* WHAT YOU WILL DO *
For each line in the data that includes "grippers", make a copy.

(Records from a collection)
* * *
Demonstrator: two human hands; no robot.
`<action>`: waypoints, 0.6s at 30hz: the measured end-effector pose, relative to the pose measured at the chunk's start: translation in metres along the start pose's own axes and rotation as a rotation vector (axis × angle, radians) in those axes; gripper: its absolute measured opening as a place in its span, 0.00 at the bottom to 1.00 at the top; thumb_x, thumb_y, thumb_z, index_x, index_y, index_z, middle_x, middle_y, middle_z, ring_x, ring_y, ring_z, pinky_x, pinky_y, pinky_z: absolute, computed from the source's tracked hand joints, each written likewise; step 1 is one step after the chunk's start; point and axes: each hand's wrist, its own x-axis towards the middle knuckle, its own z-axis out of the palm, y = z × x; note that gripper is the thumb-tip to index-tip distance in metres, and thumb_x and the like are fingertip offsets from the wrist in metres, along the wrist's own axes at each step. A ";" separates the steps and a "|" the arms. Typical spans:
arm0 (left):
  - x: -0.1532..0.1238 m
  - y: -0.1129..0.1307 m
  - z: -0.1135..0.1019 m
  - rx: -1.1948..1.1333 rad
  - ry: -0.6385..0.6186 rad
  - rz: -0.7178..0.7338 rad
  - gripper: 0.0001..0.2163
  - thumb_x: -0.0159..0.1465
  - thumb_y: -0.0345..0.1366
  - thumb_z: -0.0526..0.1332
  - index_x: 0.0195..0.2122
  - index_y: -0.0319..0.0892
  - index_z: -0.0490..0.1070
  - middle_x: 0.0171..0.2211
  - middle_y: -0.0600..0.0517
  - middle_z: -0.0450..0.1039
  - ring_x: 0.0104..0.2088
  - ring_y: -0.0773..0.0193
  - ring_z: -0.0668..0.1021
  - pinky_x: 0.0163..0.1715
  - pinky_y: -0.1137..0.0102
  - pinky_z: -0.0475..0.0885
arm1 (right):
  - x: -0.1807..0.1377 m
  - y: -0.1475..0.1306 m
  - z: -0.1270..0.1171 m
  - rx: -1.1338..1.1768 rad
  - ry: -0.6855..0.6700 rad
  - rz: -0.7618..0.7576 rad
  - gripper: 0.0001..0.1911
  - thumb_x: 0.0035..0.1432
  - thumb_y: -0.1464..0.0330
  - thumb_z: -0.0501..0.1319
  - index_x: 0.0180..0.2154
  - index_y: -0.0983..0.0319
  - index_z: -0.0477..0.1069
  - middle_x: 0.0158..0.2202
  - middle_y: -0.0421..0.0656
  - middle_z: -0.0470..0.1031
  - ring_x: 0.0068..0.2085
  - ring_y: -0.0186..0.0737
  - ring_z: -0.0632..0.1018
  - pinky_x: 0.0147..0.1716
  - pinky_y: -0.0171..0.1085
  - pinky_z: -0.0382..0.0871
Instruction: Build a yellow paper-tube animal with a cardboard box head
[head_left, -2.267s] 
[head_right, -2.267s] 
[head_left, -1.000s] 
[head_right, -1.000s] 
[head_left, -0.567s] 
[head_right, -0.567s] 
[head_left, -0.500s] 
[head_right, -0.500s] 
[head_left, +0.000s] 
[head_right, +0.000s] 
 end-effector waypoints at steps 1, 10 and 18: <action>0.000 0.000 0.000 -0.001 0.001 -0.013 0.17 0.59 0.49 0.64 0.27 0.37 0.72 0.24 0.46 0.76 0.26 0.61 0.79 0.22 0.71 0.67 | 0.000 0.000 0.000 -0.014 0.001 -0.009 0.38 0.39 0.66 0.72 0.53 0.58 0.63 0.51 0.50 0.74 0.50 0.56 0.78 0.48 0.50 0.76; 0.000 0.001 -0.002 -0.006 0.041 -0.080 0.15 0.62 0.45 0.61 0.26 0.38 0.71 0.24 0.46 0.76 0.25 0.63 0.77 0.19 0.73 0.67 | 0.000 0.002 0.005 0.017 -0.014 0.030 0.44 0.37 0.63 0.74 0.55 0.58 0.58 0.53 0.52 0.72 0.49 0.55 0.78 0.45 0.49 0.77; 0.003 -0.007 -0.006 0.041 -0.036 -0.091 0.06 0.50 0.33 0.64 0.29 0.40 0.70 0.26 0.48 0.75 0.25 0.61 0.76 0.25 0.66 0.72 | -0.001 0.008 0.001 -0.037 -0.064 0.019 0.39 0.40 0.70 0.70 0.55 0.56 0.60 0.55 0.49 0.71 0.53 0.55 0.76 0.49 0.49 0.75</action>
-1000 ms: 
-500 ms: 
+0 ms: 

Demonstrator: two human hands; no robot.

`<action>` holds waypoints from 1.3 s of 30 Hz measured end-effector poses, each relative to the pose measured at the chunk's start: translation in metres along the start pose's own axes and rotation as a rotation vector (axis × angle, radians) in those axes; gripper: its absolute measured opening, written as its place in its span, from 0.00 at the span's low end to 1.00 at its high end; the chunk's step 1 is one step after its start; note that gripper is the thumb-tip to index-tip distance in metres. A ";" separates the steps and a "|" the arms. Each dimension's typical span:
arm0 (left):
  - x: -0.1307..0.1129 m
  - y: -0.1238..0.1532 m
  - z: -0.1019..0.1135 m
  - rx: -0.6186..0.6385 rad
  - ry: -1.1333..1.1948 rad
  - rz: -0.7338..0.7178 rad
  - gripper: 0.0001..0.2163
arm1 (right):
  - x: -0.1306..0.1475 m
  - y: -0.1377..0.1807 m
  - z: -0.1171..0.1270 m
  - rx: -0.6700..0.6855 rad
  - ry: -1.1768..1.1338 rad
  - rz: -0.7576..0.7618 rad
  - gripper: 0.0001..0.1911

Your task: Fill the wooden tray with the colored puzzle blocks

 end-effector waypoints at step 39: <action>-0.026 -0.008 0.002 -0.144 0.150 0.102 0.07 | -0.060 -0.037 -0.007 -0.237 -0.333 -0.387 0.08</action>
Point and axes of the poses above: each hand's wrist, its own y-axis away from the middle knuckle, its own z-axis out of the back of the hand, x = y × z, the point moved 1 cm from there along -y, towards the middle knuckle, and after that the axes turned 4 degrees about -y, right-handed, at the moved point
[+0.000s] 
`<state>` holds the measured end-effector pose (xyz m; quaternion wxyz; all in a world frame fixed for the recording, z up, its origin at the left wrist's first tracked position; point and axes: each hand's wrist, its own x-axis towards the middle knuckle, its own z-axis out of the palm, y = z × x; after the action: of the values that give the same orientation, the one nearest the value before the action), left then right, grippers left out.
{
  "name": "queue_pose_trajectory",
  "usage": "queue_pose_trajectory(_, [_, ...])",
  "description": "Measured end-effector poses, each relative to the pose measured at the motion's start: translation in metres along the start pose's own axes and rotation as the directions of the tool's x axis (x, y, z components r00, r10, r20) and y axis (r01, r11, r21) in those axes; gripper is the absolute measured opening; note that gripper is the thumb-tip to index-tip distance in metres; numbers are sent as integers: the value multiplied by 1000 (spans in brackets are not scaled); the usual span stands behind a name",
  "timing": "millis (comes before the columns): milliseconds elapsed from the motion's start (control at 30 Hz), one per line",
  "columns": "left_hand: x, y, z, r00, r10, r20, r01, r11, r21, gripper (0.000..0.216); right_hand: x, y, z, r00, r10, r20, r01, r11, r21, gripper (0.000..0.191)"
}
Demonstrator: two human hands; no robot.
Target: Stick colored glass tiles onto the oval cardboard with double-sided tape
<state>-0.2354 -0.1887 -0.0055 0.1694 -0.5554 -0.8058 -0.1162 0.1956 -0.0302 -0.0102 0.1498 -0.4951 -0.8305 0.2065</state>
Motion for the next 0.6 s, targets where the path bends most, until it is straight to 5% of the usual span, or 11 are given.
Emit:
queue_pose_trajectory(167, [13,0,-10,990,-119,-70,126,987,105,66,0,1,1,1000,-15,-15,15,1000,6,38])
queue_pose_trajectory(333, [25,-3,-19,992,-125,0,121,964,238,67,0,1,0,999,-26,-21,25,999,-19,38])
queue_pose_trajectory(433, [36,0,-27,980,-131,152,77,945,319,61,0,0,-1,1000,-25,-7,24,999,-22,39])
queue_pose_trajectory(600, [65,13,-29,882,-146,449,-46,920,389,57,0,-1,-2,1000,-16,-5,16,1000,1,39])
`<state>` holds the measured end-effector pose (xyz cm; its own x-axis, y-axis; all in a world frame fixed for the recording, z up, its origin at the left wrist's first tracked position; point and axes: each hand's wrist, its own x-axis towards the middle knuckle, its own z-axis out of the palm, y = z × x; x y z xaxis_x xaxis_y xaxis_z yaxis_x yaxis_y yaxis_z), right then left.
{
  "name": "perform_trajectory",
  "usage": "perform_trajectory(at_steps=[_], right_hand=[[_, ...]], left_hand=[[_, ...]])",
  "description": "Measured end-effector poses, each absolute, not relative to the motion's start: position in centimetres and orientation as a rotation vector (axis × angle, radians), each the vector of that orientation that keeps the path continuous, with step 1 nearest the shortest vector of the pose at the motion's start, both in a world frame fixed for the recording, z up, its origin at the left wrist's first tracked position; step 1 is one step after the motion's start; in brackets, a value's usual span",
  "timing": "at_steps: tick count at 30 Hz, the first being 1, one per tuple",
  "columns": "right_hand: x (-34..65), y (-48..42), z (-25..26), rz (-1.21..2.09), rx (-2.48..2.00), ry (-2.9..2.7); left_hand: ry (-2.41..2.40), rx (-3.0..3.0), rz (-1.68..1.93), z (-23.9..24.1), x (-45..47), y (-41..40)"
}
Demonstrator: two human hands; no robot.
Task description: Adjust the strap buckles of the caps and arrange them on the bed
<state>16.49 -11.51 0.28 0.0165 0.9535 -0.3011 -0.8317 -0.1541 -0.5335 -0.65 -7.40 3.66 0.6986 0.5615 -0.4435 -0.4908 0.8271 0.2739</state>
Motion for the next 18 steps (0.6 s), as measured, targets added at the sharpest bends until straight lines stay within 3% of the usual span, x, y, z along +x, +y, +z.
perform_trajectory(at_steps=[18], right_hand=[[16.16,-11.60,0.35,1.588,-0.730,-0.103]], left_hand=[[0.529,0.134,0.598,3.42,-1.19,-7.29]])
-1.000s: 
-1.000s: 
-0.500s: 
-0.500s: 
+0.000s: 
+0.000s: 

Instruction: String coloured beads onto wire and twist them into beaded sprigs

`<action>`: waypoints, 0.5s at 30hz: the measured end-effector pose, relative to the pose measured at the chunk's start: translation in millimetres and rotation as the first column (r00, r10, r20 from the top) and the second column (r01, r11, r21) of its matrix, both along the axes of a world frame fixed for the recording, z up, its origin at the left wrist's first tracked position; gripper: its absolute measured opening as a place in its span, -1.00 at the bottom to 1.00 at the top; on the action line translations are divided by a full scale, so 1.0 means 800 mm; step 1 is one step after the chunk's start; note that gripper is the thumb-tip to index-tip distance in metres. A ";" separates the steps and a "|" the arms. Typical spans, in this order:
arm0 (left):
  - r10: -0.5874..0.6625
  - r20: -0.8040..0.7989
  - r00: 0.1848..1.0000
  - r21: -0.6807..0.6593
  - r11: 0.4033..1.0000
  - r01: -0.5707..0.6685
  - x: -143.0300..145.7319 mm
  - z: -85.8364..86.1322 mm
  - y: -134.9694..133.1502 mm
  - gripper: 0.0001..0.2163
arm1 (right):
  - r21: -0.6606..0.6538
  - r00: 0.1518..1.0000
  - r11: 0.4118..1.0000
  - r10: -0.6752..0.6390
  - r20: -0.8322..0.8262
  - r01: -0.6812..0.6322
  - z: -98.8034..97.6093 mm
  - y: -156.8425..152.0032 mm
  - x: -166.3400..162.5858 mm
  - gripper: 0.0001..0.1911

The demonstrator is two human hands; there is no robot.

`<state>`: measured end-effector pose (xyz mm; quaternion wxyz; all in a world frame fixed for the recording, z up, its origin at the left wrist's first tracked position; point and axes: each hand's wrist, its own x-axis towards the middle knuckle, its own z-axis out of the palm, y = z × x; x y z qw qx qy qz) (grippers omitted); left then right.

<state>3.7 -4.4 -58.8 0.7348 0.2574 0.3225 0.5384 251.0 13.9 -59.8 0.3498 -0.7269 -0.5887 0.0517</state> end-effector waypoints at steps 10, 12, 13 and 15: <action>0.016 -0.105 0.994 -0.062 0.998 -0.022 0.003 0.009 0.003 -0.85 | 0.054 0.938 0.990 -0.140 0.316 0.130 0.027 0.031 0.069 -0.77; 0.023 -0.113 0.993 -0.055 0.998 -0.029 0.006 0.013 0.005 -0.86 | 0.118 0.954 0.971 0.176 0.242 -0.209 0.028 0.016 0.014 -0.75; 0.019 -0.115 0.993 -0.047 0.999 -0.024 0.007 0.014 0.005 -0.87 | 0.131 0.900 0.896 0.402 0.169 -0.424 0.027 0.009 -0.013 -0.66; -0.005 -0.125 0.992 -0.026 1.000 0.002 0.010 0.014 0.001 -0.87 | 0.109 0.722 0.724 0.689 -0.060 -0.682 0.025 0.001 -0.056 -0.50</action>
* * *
* OUTPUT BELOW *
`<state>` holds the measured end-effector pose (xyz m; quaternion wxyz; all in a world frame fixed for the recording, z up, its origin at the left wrist's first tracked position; point and axes: each hand's wrist, its own x-axis towards the middle knuckle, its own z-axis out of the palm, y = z × x; after the action: of the values that give the same orientation, the one nearest the value before the action), left then right, grippers left out.
`<state>`: measured end-effector pose (xyz mm; quaternion wxyz; all in a world frame fixed for the recording, z up, its origin at the left wrist's first tracked position; point and axes: each hand's wrist, its own x-axis towards the middle knuckle, its own z-axis out of the palm, y = z × x; x y z qw qx qy qz) (grippers omitted); left then right.

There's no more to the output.